Home blog Ekstrak Artocarpus dan Senyawa Artoserichalcone Terbukti Hambat Virus Hepatitis C Lewat Uji Laboratorium dan Simulasi
Ekstrak Artocarpus dan Senyawa Artoserichalcone Terbukti Hambat Virus Hepatitis C Lewat Uji Laboratorium dan Simulasi
Ekstrak Artocarpus dan Senyawa Artoserichalcone Terbukti Hambat Virus Hepatitis C Lewat Uji Laboratorium dan Simulasi

Sebuah penelitian terbaru mengungkap potensi luar biasa dari tanaman genus Artocarpus dalam melawan virus Hepatitis C (HCV). Studi yang dipublikasikan oleh Universitas Airlangga ini menunjukkan bahwa ekstrak dari kelompok tanaman tersebut, serta senyawa aktif yang dikenal sebagai artoserichalcone A, B, dan C, mampu menghambat replikasi virus secara signifikan.

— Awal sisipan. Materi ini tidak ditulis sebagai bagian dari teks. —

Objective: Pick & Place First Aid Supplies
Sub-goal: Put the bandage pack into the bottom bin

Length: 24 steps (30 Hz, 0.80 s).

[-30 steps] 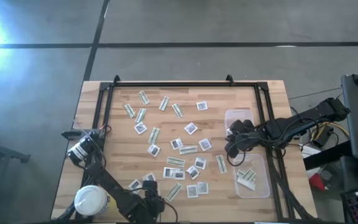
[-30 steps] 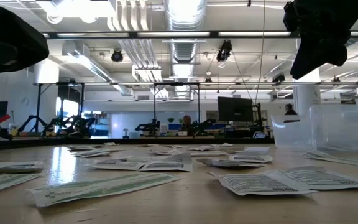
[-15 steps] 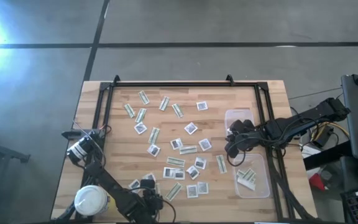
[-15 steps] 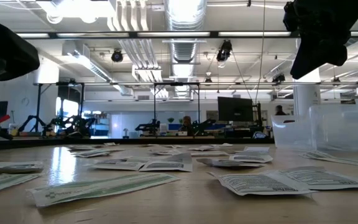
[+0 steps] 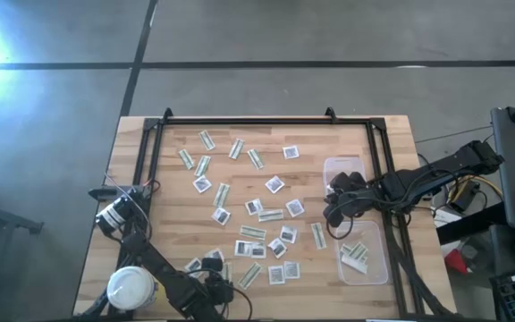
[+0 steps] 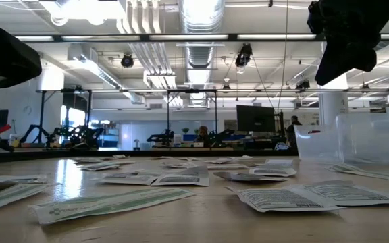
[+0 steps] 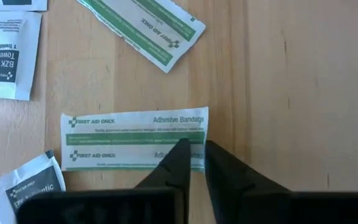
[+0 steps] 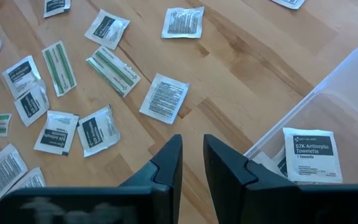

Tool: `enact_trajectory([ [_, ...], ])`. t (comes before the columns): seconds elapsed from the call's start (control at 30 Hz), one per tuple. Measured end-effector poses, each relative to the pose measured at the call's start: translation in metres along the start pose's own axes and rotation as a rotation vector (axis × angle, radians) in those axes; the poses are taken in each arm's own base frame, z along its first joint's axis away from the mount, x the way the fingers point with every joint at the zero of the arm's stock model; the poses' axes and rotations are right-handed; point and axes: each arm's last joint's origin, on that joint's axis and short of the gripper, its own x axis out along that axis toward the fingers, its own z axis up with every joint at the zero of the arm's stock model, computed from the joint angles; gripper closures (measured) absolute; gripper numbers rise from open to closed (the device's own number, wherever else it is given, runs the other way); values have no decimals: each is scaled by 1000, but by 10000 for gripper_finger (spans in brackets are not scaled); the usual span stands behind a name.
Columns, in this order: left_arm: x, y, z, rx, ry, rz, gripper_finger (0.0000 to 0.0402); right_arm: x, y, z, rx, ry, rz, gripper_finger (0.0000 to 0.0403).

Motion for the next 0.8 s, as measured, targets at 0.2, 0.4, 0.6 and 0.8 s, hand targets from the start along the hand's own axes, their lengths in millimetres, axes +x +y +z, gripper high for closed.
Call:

Metode Penelitian yang Digunakan

Para peneliti melakukan dua pendekatan utama untuk menguji efektivitas bahan alami ini. Pertama, uji in vitro dilakukan pada sel hati yang terinfeksi HCV untuk melihat langsung kemampuan ekstrak dan senyawa dalam menekan pertumbuhan virus. Hasilnya menunjukkan bahwa ekstrak Artocarpus dan senyawa artoserichalcone mampu mengurangi jumlah virus tanpa merusak sel normal.

Hasil Uji In Silico

Selain uji laboratorium, tim peneliti juga menggunakan metode in silico atau simulasi komputer. Teknik ini digunakan untuk memprediksi bagaimana senyawa artoserichalcone berinteraksi dengan protein penting virus Hepatitis C. Simulasi menunjukkan bahwa senyawa tersebut memiliki afinitas tinggi terhadap target protein, yang menjelaskan mekanisme penghambatannya pada tingkat molekuler.

Potensi Pengembangan Obat Hepatitis C

Temuan ini membuka jalan baru dalam pengembangan terapi anti-HCV yang lebih aman dan terjangkau. Senyawa artoserichalcone A, B, dan C dari genus Artocarpus dianggap sebagai kandidat kuat untuk dikembangkan lebih lanjut menjadi obat herbal terstandar. Namun, penelitian lebih lanjut pada hewan dan uji klinis pada manusia masih diperlukan untuk memastikan efektivitas dan keamanannya.